Anything could happen in the journeys of scrolling online media. One of the worst things that could happen to you currently online are viruses. And maybe that virus is scareware. Here is how to identify it and get rid of it.
What is Scareware?
Scareware is a form of malware that uses scary tactics to attract you to buy and install malware. It usually appears as an aggressive pop-up or a banner showing a fake virus scan stating you have viruses or your system is in serious danger. Then it prompts you to purchase and install a dodgy antivirus program to "solve" this issue immediately.
The bogus antivirus, of course, would only make things worse. Hackers can use malware to:
Steal your credit card information. Perhaps by inserting your credit card details into your system you can buy their malware. Perhaps when you reach it somewhere else, they'll see it. You lose anyway;
Infect yourself with malware. It could monitor your activities, collect your information, and provide it to cyber criminals. In fact, your machine could be zombified and used as a proxy to distribute the malware to people who trust you.
How do you identify Scareware?
Experienced web surfers can easily recognize scareware. Cyber criminals, however, are constantly improving their techniques to make it look more and more convincing. Many scareware has even allocated numbers for customer support. Of course, they are likely to recommend you to uninstall the existing security code or upgrade the bogus one for additional fees. Here are some examples below:
Annoying, offensive alerts or pop-ups. Typically they are hard to close and can take you to a malicious website or even start installing malware when you click on them;
Names that are untrue or unfamiliar. Generally, the recommended programs have titles you've never heard of, but identical to legal applications. Definitions include Full Safe, XP Antivirus, Security Toolkit, Registry Cleaner XP, etc. Upon installation it may even look like real antivirus software;
Problems with the results. After downloading the malware, your system may start to behave strangely. Your computer slows down, increases in the number of pop-ups you see, more unfamiliar programs appear, etc.;
It's very hard to remove the downloaded software. If you're trying to quit the installation process, throwing pop-ups, returning to the same window, crashing your browser or the entire system won't allow you to do it easily. It can take nothing short of a device wipe to get rid of it if you do download it.
How to Remove Scareware
If you have been hooked, you should delete it immediately and use legitimate antivirus software (if available) to get rid of the scareware.
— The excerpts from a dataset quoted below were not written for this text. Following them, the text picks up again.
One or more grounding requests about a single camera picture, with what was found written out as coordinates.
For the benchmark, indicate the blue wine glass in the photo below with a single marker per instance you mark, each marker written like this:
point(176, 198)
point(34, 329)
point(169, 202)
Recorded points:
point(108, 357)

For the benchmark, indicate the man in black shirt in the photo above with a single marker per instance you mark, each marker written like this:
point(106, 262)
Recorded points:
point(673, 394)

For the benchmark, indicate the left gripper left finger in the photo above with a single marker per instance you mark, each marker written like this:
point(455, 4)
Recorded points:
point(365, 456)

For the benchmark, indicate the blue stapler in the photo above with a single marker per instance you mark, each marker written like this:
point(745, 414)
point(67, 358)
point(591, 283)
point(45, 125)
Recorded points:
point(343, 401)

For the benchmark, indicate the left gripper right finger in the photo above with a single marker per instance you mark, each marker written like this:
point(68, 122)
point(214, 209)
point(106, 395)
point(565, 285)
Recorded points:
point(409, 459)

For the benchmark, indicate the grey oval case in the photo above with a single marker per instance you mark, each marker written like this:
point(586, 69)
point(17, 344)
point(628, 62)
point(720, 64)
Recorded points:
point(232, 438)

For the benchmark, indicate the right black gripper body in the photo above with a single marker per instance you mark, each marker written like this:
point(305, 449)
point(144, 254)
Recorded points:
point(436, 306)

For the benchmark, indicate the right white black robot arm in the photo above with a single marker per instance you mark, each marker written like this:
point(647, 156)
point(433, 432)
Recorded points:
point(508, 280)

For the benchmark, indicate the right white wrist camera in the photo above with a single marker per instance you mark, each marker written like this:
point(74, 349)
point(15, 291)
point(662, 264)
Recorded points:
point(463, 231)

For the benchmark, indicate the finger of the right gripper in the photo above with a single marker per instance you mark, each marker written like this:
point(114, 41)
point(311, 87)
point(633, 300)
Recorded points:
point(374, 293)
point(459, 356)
Be aware that the software is not likely to let you easily remove it. You can check this article here to get guidance.
There are a multitude of things you can do to prevent something like this from happening again:
Make use of common sense. Do not click banners or pop-ups that are suspicious. Also download software from verified, official websites. Don't open source links that you don't trust;
Act fast. If an unwanted update has started or a malicious redirect has occurred while trying to close a pop-up, immediately close your app. If it froze, it will force it to quit. Then uninstall and scan your device anything that has been downloaded or installed;
Update the browser. It is more likely that the updated version will have better security tools; use antivirus software enabled.
Only make sure it's safe and don't collect your data;
Use ad-blocking software to block irritating pop-ups and ads;
Search your computer for suspicious software on a regular basis.